◆ **Exercise goal**:
Search the material below for the string "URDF" and list each line that holds it.
[Start of Attachment]
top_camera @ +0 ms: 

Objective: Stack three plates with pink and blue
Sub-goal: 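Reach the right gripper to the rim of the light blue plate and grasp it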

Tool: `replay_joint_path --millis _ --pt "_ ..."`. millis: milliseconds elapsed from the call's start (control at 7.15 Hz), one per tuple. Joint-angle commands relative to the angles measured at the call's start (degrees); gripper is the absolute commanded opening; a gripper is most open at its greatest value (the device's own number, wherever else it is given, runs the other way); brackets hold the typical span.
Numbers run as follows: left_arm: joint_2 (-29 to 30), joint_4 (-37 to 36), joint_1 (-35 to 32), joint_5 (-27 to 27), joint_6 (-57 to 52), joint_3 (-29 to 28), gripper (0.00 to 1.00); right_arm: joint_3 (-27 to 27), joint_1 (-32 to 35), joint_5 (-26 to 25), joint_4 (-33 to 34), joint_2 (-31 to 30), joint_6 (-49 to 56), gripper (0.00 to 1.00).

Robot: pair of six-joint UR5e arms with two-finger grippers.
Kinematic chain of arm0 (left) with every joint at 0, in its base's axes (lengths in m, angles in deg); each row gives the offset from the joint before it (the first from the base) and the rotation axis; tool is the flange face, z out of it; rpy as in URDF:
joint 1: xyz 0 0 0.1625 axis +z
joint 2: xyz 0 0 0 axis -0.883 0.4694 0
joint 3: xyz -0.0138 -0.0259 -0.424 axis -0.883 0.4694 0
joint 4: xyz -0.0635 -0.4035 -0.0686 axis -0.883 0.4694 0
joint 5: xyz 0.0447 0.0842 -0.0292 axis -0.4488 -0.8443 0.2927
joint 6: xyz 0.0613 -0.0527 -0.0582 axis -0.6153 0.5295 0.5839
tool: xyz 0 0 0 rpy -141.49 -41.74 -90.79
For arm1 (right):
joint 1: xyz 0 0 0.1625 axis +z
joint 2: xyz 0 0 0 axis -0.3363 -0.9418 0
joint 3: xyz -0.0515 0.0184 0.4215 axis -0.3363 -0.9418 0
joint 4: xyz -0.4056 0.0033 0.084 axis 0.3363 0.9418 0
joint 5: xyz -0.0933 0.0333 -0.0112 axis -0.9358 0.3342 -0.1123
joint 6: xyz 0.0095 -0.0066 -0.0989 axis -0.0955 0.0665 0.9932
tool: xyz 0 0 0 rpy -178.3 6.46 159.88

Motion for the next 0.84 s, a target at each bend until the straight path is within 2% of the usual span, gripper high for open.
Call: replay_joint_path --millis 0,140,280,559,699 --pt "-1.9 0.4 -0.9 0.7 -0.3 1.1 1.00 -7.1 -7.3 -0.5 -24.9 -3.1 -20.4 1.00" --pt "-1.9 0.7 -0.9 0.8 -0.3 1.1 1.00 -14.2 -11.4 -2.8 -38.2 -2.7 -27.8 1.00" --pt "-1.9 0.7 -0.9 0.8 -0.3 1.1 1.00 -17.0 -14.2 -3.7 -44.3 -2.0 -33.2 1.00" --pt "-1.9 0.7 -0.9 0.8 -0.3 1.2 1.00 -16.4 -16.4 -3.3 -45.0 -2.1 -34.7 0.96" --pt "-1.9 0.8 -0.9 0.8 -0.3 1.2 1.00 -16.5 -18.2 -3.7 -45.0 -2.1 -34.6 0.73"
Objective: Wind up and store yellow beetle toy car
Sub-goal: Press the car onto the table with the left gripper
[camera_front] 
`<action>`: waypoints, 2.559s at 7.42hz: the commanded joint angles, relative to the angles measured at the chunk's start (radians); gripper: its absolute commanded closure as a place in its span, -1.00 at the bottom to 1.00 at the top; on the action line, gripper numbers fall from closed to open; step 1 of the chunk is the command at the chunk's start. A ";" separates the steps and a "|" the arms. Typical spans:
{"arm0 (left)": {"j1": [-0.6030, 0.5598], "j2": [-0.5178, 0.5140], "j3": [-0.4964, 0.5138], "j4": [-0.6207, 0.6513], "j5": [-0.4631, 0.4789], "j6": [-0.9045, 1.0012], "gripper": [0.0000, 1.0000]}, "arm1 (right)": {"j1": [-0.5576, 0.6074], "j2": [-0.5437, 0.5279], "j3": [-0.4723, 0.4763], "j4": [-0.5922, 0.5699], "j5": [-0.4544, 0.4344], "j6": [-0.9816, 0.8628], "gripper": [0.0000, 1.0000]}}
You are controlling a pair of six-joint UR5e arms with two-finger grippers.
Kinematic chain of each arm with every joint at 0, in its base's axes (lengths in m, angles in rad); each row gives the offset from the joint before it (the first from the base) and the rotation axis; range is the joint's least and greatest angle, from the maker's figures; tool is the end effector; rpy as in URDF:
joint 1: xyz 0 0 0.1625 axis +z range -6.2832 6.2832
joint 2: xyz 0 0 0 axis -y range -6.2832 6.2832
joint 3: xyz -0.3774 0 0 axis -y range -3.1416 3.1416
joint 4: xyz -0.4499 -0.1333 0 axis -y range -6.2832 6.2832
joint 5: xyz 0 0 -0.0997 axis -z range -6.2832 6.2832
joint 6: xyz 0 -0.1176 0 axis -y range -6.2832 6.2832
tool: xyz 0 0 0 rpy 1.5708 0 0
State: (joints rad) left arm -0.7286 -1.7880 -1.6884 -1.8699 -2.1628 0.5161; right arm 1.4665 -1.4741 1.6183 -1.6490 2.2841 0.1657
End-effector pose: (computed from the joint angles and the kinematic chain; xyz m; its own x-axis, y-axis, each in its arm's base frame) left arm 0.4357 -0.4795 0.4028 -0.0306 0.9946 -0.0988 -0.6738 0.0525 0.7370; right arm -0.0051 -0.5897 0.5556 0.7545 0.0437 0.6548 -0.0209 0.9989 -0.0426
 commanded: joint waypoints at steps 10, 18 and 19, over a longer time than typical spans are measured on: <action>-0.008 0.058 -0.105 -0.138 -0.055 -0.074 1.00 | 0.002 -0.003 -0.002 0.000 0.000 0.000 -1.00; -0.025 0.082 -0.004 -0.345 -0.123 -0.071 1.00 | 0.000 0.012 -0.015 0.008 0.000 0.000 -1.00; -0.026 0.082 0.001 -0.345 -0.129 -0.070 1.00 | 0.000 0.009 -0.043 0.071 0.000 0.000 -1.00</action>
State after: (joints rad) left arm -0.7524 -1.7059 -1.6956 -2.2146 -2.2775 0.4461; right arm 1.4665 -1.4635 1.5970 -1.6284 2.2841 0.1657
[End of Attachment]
◆ **Your solution**:
Kinematic chain of arm0 (left) with every joint at 0, in its base's axes (lengths in m, angles in deg); each row gives the offset from the joint before it (the first from the base) and the rotation axis; tool is the flange face, z out of it; rpy as in URDF:
Kinematic chain of each arm with every joint at 0, in its base's axes (lengths in m, angles in rad); each row gives the offset from the joint before it (the first from the base) and the rotation axis; range is the joint's least and greatest angle, from the maker's figures; tool is the end effector; rpy as in URDF:

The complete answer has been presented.